**** Supplied entries ****
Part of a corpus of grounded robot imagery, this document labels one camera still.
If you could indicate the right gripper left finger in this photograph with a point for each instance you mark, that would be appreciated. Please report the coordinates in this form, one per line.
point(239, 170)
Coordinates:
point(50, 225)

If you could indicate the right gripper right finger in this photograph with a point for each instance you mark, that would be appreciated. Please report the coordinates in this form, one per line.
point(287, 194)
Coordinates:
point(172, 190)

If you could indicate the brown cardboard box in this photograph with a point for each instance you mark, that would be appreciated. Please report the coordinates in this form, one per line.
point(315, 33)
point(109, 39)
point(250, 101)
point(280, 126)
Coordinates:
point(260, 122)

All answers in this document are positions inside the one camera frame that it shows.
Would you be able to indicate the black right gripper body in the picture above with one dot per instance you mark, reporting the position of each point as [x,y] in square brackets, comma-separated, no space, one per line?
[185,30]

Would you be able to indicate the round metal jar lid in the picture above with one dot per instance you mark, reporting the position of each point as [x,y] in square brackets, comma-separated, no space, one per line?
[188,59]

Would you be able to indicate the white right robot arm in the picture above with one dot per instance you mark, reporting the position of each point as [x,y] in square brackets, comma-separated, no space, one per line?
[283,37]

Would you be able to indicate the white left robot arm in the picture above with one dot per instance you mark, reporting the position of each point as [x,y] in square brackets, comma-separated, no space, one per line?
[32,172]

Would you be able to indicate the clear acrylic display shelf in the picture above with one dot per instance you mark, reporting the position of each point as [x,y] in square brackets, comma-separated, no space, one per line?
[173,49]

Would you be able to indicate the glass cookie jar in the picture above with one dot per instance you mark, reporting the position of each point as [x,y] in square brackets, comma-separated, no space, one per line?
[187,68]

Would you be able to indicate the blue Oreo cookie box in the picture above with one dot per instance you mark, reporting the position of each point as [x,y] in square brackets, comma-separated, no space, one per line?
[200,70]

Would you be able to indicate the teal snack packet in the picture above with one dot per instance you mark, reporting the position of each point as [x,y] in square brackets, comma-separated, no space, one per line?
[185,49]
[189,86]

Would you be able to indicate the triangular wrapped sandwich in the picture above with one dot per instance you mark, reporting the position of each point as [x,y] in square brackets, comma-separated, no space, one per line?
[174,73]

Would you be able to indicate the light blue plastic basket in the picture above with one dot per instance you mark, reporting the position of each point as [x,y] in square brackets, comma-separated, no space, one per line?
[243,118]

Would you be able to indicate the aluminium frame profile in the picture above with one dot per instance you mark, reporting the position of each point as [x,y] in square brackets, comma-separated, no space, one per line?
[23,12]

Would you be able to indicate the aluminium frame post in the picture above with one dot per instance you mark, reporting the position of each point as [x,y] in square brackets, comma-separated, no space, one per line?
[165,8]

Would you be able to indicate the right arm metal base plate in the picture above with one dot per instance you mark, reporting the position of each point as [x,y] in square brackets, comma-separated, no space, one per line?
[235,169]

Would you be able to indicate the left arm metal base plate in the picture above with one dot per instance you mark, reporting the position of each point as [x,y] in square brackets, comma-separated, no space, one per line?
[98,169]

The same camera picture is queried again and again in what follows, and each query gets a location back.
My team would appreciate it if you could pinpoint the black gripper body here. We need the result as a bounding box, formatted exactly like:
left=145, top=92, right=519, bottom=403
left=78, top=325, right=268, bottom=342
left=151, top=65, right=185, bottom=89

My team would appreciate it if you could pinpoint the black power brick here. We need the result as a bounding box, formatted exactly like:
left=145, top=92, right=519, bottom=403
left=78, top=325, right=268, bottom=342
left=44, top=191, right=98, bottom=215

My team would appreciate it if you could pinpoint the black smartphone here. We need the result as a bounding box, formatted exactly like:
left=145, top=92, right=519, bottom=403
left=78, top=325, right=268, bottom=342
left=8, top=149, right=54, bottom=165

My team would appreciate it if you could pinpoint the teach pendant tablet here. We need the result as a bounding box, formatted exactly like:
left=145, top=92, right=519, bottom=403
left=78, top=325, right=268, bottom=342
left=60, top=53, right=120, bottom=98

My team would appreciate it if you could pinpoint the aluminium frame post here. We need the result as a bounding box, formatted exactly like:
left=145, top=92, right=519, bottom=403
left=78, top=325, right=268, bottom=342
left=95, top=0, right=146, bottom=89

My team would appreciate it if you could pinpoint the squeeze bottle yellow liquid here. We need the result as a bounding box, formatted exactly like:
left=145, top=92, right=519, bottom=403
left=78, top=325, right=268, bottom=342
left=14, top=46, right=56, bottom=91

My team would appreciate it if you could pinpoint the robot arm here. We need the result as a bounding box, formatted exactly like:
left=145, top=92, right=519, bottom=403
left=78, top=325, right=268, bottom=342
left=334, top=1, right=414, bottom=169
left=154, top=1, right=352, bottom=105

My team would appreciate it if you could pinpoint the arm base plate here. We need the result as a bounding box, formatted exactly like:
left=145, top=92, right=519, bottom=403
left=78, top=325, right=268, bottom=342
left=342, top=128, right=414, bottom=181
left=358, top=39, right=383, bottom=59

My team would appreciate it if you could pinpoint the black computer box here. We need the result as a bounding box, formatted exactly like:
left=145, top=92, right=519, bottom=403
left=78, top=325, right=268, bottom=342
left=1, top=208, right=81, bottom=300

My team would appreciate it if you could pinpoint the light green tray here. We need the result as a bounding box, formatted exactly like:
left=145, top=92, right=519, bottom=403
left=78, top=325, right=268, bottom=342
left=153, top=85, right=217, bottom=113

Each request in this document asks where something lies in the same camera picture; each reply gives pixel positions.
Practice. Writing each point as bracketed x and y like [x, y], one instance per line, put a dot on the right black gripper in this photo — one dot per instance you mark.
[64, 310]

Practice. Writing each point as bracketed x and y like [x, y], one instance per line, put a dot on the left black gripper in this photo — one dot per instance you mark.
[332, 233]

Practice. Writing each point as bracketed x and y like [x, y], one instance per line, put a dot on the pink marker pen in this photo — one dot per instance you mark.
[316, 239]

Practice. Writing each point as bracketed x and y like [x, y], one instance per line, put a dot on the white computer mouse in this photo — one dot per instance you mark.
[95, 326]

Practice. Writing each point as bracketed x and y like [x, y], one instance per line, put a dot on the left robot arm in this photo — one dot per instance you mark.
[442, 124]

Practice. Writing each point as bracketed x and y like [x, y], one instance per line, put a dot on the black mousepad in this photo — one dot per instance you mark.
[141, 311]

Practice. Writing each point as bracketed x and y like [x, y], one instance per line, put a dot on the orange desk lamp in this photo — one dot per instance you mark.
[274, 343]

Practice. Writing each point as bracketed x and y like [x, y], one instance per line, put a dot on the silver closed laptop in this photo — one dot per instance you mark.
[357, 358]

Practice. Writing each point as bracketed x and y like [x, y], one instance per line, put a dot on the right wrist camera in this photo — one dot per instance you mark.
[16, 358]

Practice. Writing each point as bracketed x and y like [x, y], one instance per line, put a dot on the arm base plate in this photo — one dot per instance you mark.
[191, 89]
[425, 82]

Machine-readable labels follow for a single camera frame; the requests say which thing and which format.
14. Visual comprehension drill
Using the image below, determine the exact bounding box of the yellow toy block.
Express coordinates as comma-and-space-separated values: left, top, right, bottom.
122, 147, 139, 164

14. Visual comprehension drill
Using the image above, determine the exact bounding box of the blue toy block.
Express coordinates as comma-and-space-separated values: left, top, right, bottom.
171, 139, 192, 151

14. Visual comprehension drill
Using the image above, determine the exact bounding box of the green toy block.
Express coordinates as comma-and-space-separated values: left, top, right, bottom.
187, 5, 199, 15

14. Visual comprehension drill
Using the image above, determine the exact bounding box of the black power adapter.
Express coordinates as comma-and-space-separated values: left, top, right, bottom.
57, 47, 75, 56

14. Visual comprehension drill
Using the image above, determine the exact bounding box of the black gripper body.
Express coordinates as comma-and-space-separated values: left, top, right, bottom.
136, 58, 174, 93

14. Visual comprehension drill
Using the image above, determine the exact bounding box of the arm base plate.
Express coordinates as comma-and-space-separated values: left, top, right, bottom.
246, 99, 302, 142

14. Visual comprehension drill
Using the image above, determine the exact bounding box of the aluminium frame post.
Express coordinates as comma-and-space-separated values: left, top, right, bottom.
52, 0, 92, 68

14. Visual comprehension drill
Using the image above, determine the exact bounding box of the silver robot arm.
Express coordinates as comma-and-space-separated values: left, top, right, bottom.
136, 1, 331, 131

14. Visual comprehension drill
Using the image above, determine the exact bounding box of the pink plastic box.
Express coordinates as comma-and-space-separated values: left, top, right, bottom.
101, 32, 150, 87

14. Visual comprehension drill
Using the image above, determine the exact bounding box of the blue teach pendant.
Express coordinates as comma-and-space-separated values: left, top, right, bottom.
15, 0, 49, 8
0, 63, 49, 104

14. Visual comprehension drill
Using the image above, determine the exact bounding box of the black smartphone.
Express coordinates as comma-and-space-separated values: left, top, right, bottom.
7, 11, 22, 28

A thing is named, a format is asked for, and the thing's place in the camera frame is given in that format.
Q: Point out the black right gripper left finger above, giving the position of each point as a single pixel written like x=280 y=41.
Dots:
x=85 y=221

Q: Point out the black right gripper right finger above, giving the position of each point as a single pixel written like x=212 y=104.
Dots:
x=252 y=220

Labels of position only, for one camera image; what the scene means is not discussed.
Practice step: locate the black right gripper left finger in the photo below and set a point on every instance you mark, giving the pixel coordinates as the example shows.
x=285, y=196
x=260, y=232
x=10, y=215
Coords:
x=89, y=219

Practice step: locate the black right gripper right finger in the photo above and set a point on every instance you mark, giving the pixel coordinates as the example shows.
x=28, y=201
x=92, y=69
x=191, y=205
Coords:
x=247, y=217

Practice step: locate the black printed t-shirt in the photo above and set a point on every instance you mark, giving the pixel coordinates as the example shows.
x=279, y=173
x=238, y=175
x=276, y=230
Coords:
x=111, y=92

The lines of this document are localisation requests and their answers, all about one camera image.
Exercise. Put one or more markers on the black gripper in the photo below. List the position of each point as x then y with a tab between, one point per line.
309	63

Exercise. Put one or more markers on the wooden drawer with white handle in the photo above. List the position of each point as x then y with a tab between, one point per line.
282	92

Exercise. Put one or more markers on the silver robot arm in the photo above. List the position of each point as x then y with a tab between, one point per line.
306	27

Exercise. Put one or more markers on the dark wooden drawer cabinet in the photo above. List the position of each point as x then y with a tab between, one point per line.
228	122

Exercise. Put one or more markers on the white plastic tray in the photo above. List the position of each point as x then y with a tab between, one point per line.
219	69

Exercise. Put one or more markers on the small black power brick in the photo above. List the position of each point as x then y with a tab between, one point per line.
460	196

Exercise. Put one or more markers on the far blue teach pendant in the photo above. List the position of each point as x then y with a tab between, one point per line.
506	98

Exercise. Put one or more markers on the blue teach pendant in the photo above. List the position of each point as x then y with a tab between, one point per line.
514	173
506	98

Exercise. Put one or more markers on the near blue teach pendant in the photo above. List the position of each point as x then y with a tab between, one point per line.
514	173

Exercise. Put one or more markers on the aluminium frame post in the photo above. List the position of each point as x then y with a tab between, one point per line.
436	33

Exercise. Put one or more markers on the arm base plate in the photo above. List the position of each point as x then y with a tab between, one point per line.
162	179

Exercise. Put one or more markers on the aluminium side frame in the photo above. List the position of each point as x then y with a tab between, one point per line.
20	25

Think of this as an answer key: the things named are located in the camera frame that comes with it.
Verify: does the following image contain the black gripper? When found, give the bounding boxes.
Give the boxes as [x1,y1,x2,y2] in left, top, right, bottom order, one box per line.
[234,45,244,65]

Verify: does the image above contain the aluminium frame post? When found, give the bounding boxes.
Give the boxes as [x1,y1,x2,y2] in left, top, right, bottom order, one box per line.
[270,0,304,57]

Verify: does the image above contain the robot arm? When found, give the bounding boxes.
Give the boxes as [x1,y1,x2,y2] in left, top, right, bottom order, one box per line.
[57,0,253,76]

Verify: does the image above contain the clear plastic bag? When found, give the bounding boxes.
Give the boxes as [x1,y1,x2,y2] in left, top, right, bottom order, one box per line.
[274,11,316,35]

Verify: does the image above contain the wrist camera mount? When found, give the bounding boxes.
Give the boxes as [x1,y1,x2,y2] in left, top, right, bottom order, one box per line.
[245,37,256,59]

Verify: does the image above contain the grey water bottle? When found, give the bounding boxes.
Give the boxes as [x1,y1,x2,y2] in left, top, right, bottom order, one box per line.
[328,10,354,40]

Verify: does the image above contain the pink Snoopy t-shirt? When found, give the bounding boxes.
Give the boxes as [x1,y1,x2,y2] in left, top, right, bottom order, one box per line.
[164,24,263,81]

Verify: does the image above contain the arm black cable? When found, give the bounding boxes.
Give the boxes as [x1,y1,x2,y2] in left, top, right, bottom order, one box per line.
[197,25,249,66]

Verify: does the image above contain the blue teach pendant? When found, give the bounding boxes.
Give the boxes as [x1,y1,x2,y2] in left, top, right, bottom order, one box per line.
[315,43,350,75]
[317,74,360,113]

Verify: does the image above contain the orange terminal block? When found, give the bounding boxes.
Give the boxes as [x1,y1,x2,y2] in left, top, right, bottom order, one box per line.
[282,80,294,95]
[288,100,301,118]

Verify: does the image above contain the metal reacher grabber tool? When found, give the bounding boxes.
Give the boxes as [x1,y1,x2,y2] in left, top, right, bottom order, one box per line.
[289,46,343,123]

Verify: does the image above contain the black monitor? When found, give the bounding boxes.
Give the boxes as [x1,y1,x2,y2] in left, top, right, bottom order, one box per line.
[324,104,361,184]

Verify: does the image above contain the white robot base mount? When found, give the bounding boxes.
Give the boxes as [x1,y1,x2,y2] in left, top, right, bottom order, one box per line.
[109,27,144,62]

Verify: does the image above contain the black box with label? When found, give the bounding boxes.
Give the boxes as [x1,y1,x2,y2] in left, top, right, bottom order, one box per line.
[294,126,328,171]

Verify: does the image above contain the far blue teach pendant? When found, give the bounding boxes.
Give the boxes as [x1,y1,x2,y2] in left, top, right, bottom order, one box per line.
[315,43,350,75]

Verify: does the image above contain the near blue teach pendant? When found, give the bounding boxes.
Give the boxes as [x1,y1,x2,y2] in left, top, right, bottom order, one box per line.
****
=== About this task ===
Only a number is wanted here: the tally of lines in the entries that include the word "shirt".

=== Response for this exercise ===
2